Sunday, October 4, 2009

Alice, Lewis Carroll, Wonderland, IKEA

This weekend I'm wondering about my "spatial awareness." I've always been fairly confident that I have beaucoups and to spare of this quality. Mostly because I always rock at anything involving hand-eye coordination - especially if there's a ball in the mix.

I have a good grasp of three-dimensional space. Heck, I can even parallel park, under pressure, on a busy street.

I remember those IQ tests they used to give us when we were kids. You know, where they'd show the picture of the odd-shaped colored blocks and I'd have to replicate the set-up while some psychologist held a stop-watch, muttered to himself, and wrote secretive little notes. I was always fast, and they'd want me to do it again because it wasn't what they were expecting from the grades on my report card.

But then IKEA invented a new test and kicked my confidence to the curb. All I can say is if I'd gone to elementary-school in Scandinavia I'd still be trying to test my way out of third grade!
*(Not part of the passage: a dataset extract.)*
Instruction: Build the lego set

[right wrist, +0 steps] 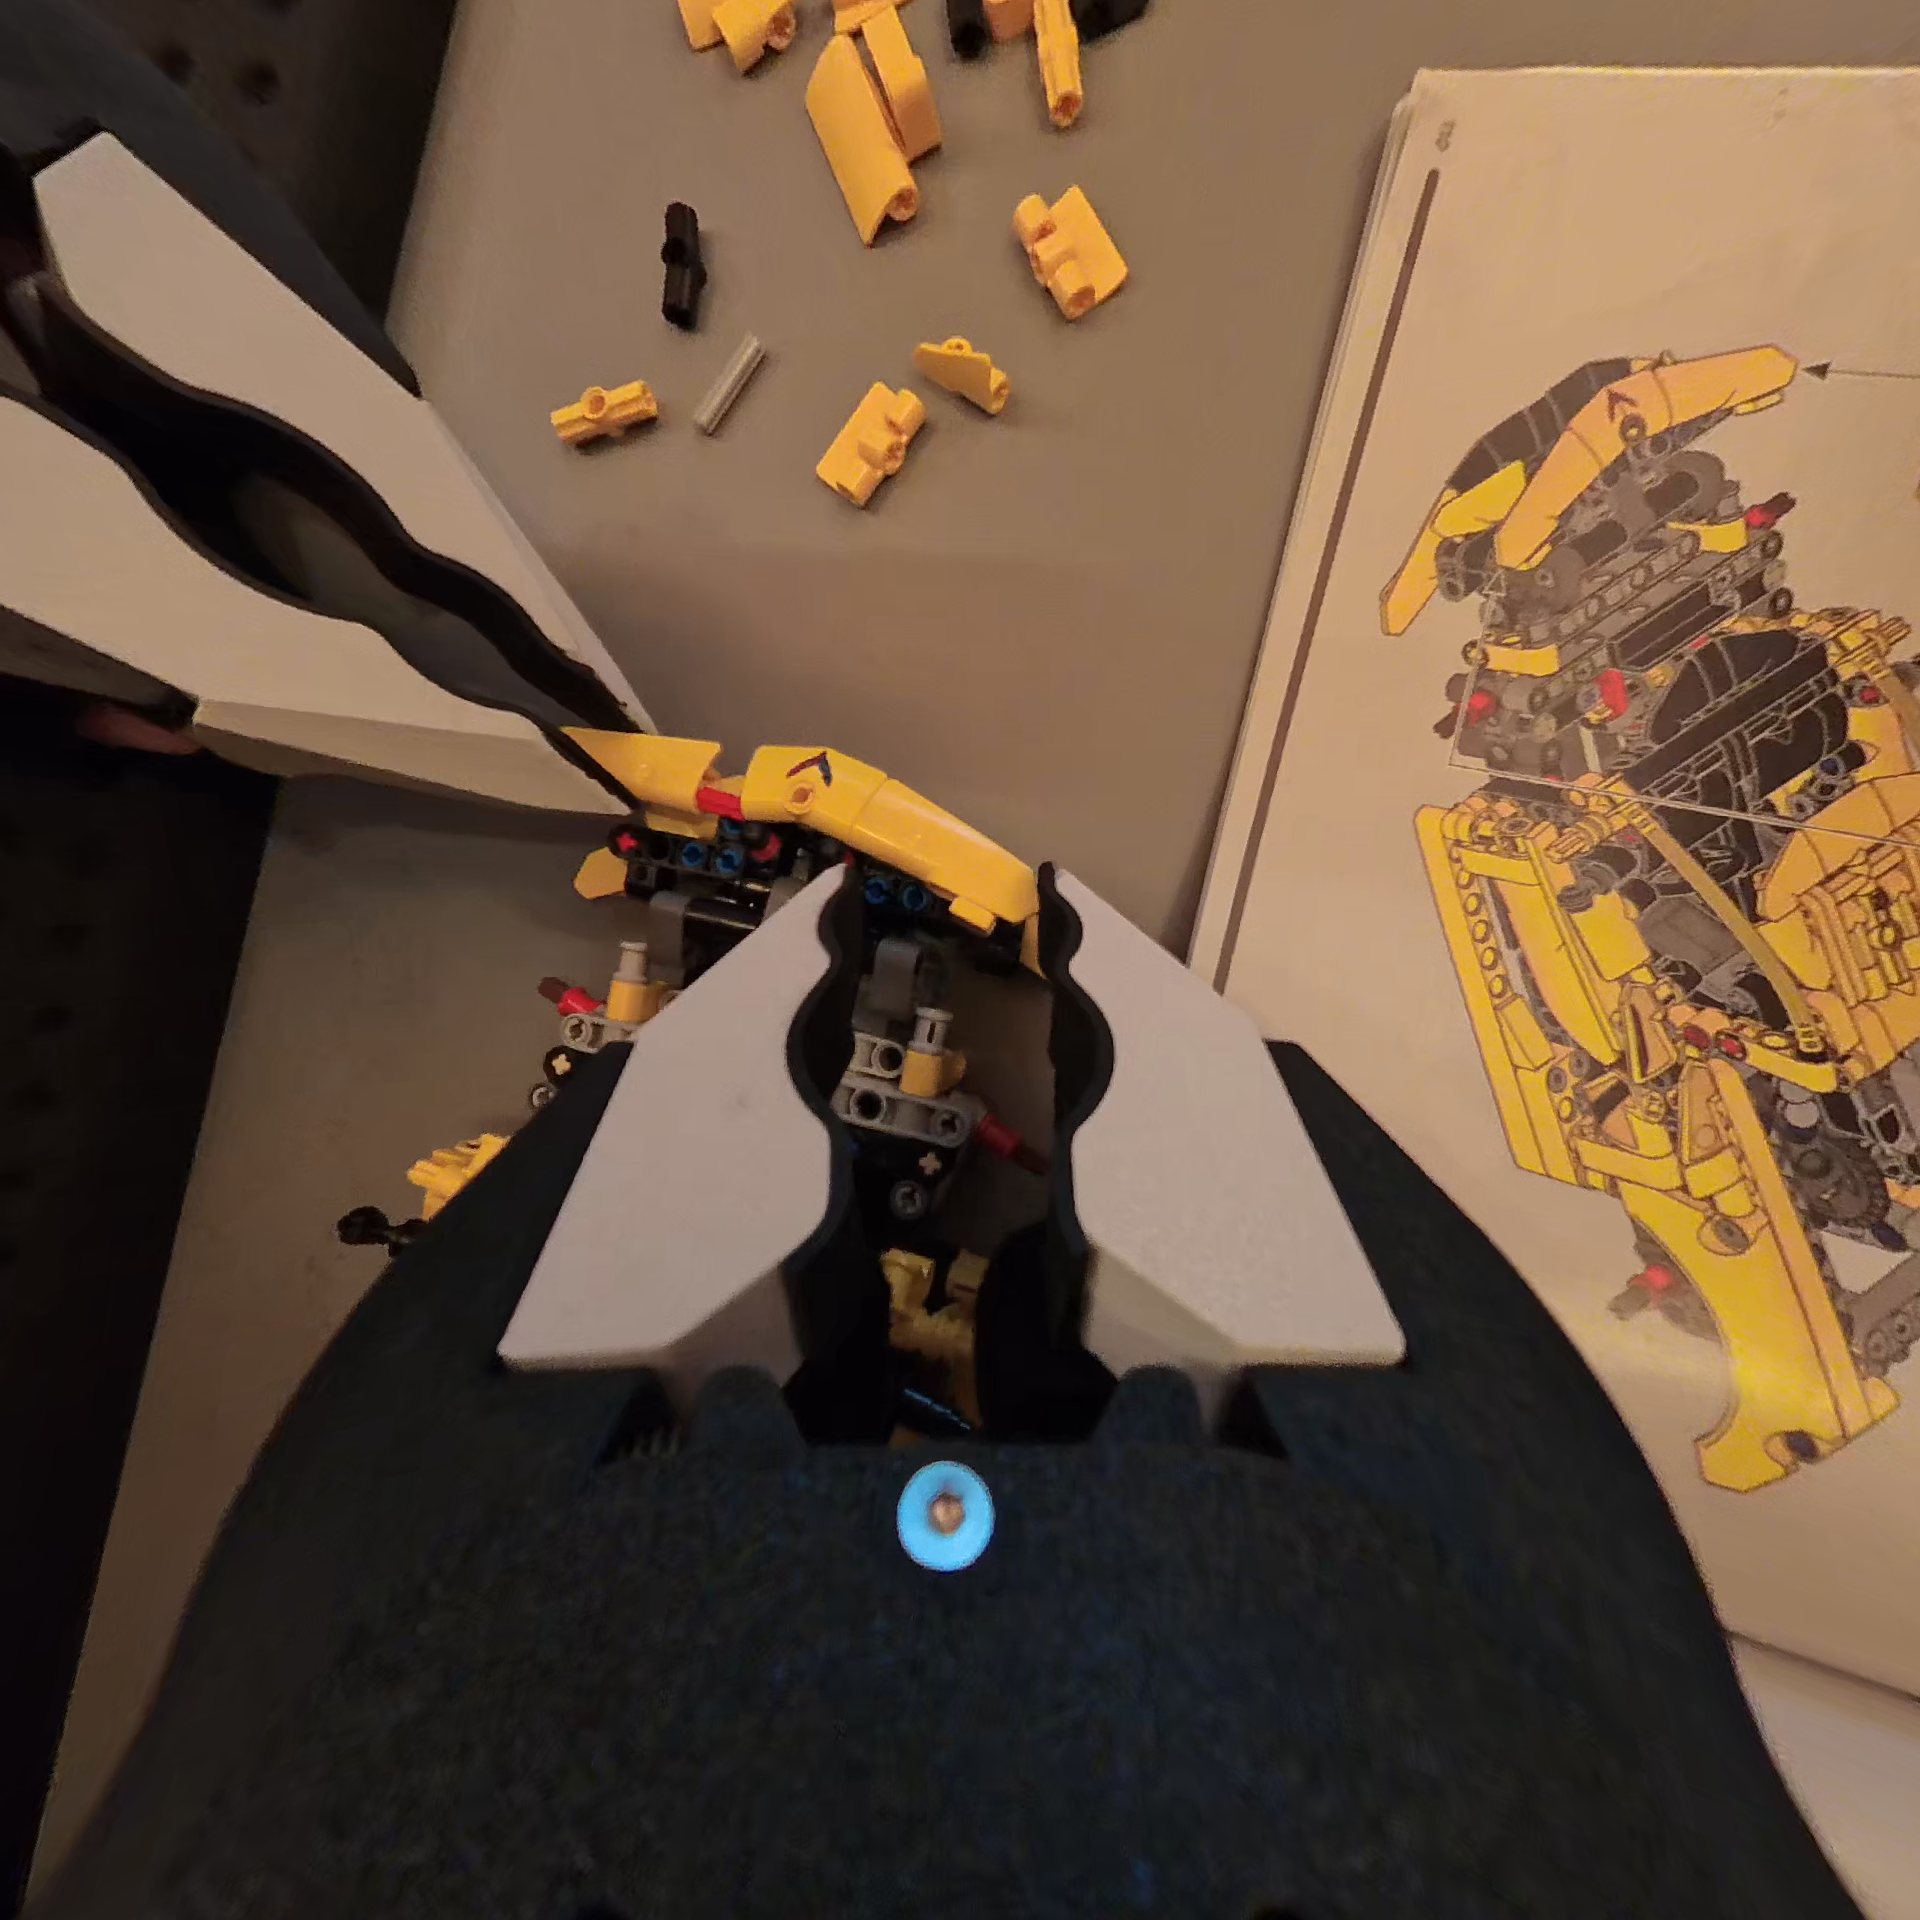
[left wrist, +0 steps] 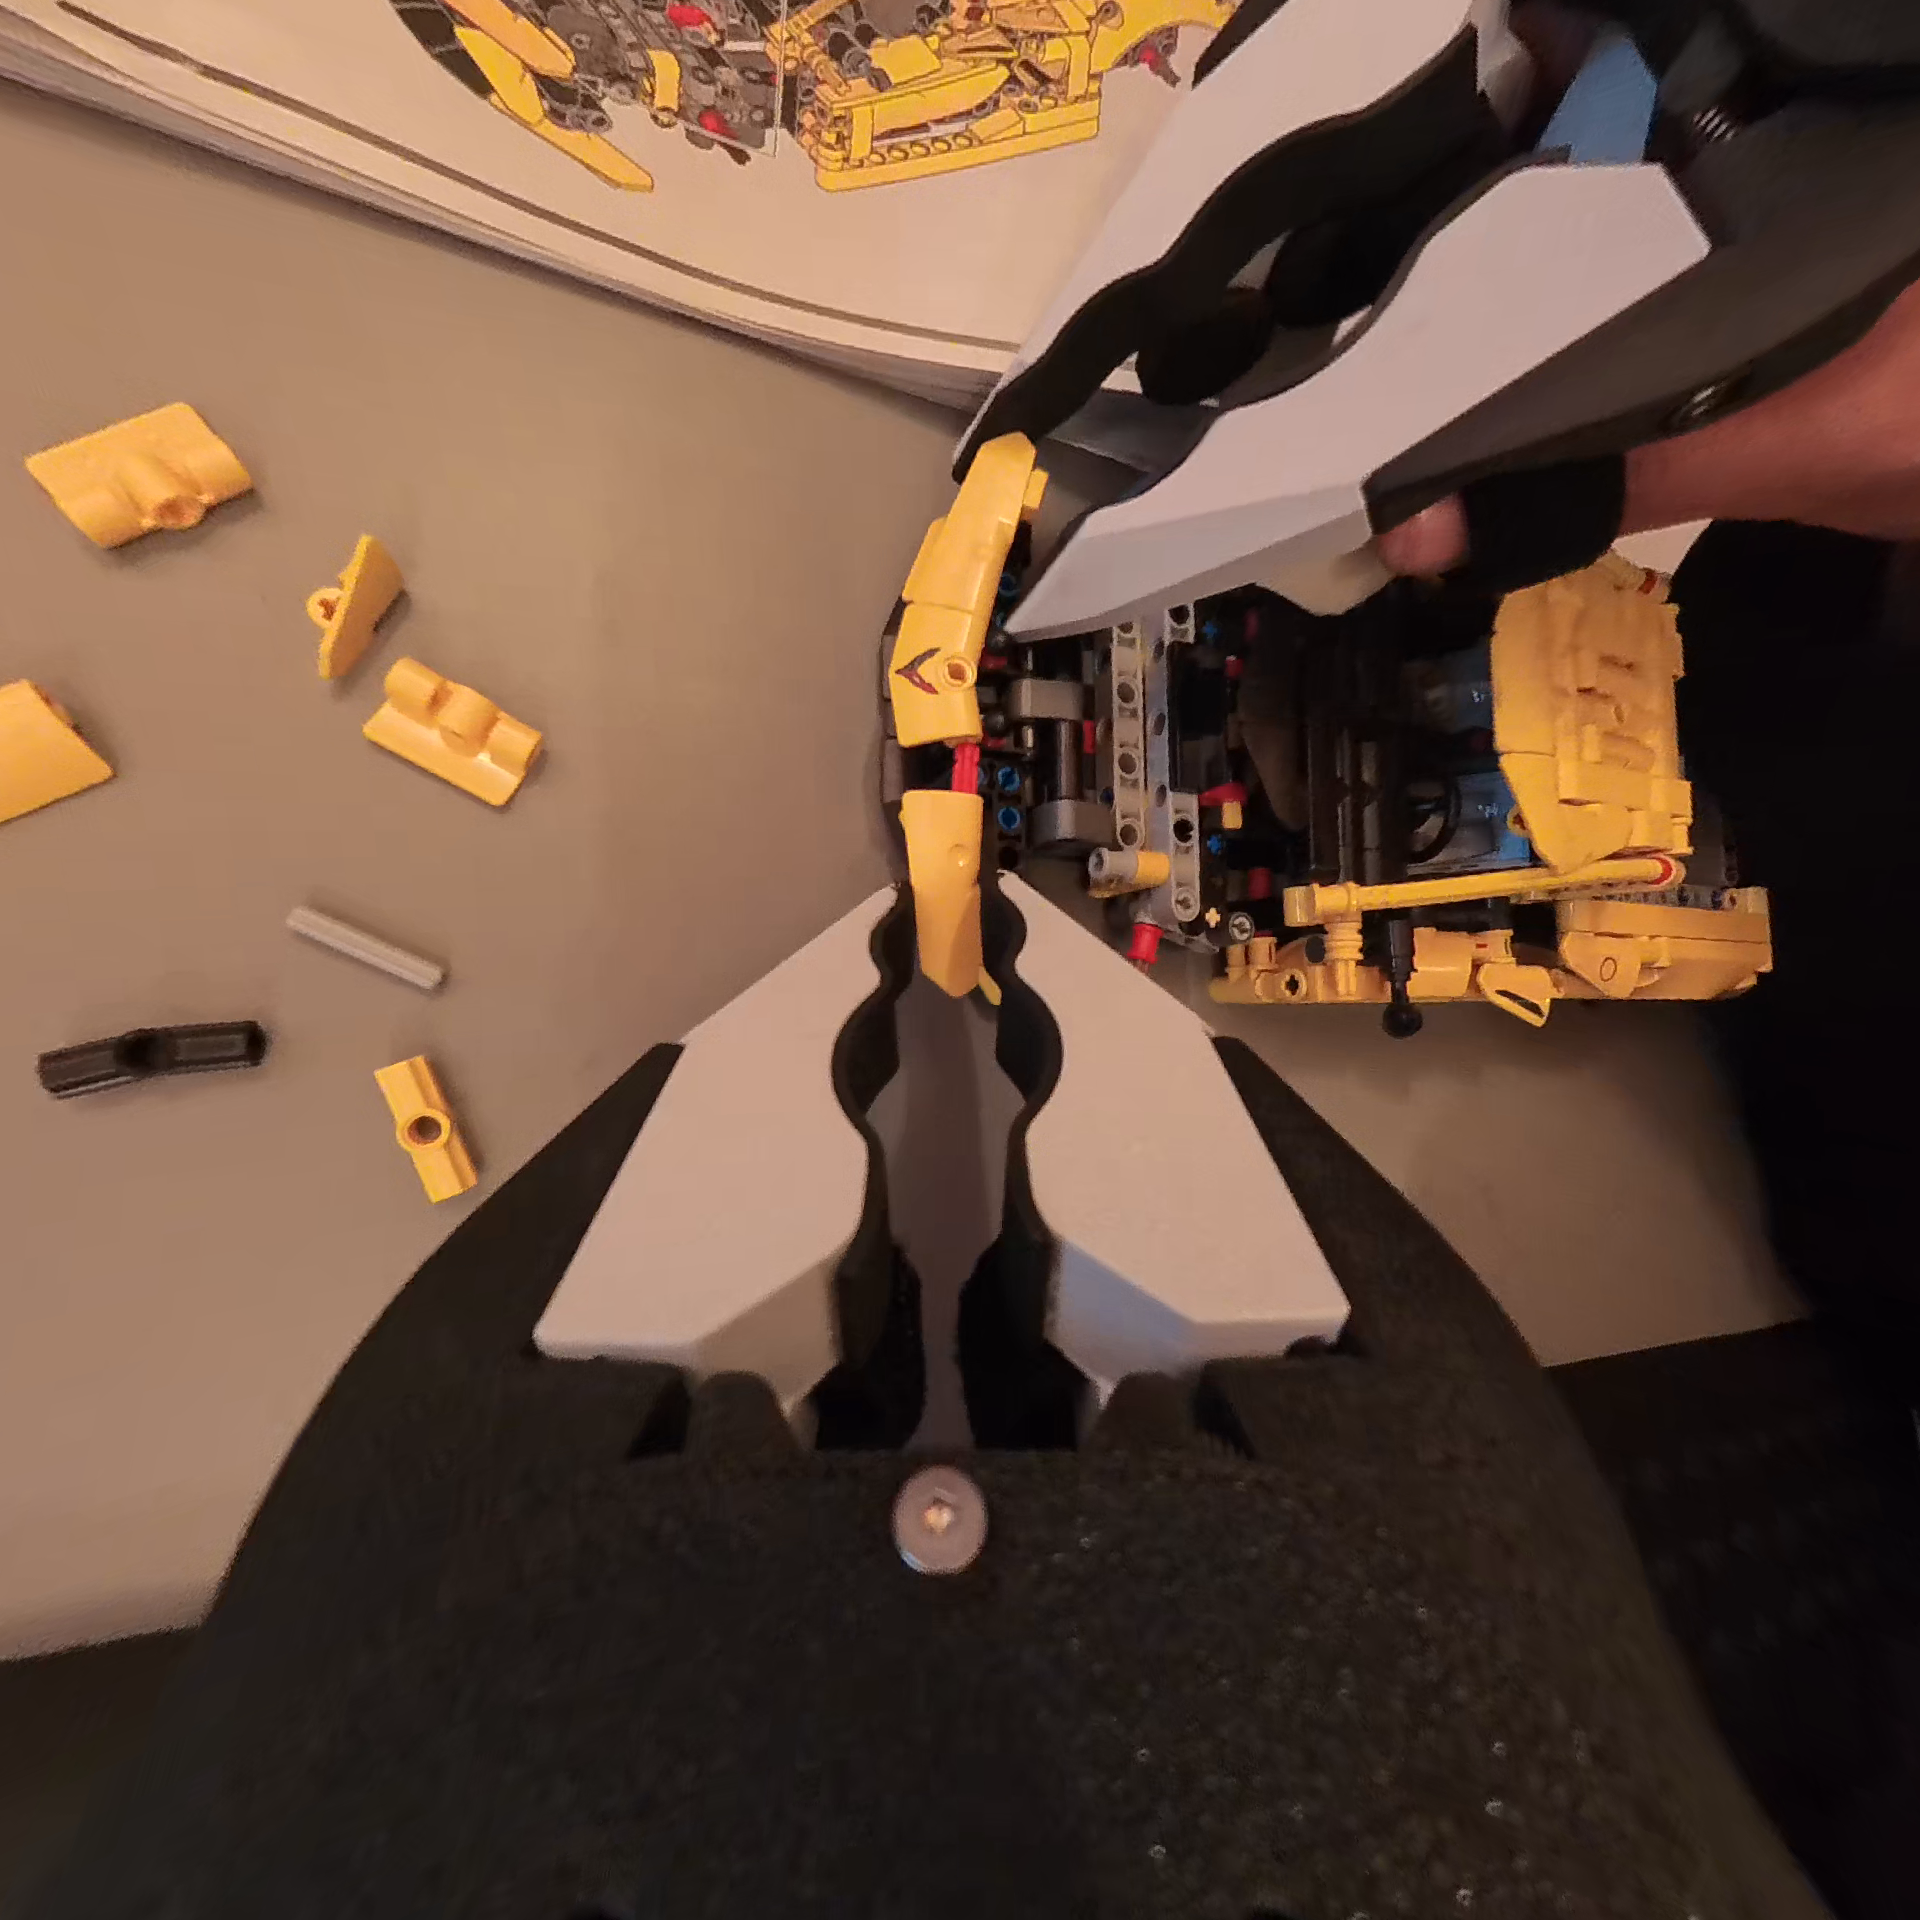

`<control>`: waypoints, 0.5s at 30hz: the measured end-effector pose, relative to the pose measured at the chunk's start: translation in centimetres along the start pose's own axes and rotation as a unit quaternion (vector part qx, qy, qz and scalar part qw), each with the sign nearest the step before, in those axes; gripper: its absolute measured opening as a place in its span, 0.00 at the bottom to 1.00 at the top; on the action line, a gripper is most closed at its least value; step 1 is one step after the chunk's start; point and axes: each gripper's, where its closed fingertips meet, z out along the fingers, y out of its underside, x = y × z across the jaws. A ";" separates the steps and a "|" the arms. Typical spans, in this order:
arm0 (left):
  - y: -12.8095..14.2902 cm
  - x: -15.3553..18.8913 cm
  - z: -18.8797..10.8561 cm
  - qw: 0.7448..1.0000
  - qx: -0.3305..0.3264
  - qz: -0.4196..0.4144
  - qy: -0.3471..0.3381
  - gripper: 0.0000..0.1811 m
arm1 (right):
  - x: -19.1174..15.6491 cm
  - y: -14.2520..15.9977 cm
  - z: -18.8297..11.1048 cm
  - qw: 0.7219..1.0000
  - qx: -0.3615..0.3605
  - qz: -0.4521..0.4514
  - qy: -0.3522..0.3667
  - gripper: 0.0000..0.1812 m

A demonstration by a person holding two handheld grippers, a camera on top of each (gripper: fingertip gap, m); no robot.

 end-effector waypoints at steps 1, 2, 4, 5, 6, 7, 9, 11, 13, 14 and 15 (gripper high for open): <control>0.0 0.0 0.0 1.000 -0.002 -0.004 -0.001 0.06 | 0.1 0.0 0.0 1.000 -0.001 0.001 0.003 0.17; 0.0 0.0 0.0 1.000 -0.002 -0.010 -0.002 0.06 | 0.1 0.0 0.0 1.000 -0.001 0.001 0.006 0.17; 0.0 0.1 0.0 1.000 -0.003 -0.019 -0.003 0.06 | 0.1 0.1 0.0 1.000 -0.005 0.000 0.008 0.17; 0.0 0.2 0.0 1.000 -0.001 -0.025 -0.004 0.06 | 0.2 0.2 0.1 1.000 -0.009 -0.004 0.011 0.17; 0.0 0.2 0.0 1.000 -0.002 -0.028 -0.006 0.06 | 0.2 0.1 0.1 1.000 -0.009 -0.007 0.014 0.17; 0.1 0.1 0.0 1.000 -0.002 -0.028 -0.010 0.06 | 0.2 0.1 0.1 1.000 -0.011 -0.009 0.016 0.17; 0.1 0.2 0.1 0.999 -0.004 -0.032 -0.014 0.06 | 0.2 0.2 0.0 1.000 -0.011 -0.010 0.018 0.17; 0.0 0.2 0.1 0.999 0.000 -0.036 -0.019 0.06 | 0.2 0.2 0.0 1.000 -0.011 -0.008 0.018 0.17; 0.0 0.1 0.0 0.999 -0.003 -0.045 -0.021 0.06 | 0.2 0.2 0.0 1.000 -0.010 -0.006 0.015 0.17; 0.0 0.1 -0.1 0.999 -0.002 -0.049 -0.022 0.06 | 0.2 0.2 0.0 1.000 -0.010 -0.006 0.014 0.17; 0.0 0.2 -0.1 0.998 -0.004 -0.050 -0.024 0.06 | 0.1 0.2 0.0 1.000 -0.010 -0.005 0.013 0.17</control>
Yesterday, Rebekah and I went to IKEA's big blue box to purchase a new office chair for my study. I found the chair I like, located my version of said swivel seat on aisle 45 and in bin 26, carried the box home, poured the contents out onto the living room floor, and proceeded to royally fail two hours of Spatial Awareness 101.

And I thought I was good at this. But it was like, spatial awareness out the window:
  • "Sayonara, suckah"
  • "That's all she wrote!"
  • "In our world, 2 + 2 sometimes = 3.7."
  • "Welcome to Wonderland, Alice."
And it wasn't as if there were that many parts. It's just that the pictures - and that's all there were - all looked like optical illusions. I could look at the diagram, I could imagine my pieces setting together like that... But then there was what actually happened, when I attempted to unite the parts in some kind of a meaningful relationship. A three-dimensional chair? Something that looks like the picture in the catalog? I don't think so!

Eventually, more by a process of elimination than anything else, my chair "found itself" in some kind of existential moment of self-affirmation.

I, on the other hand, am still scratching my head.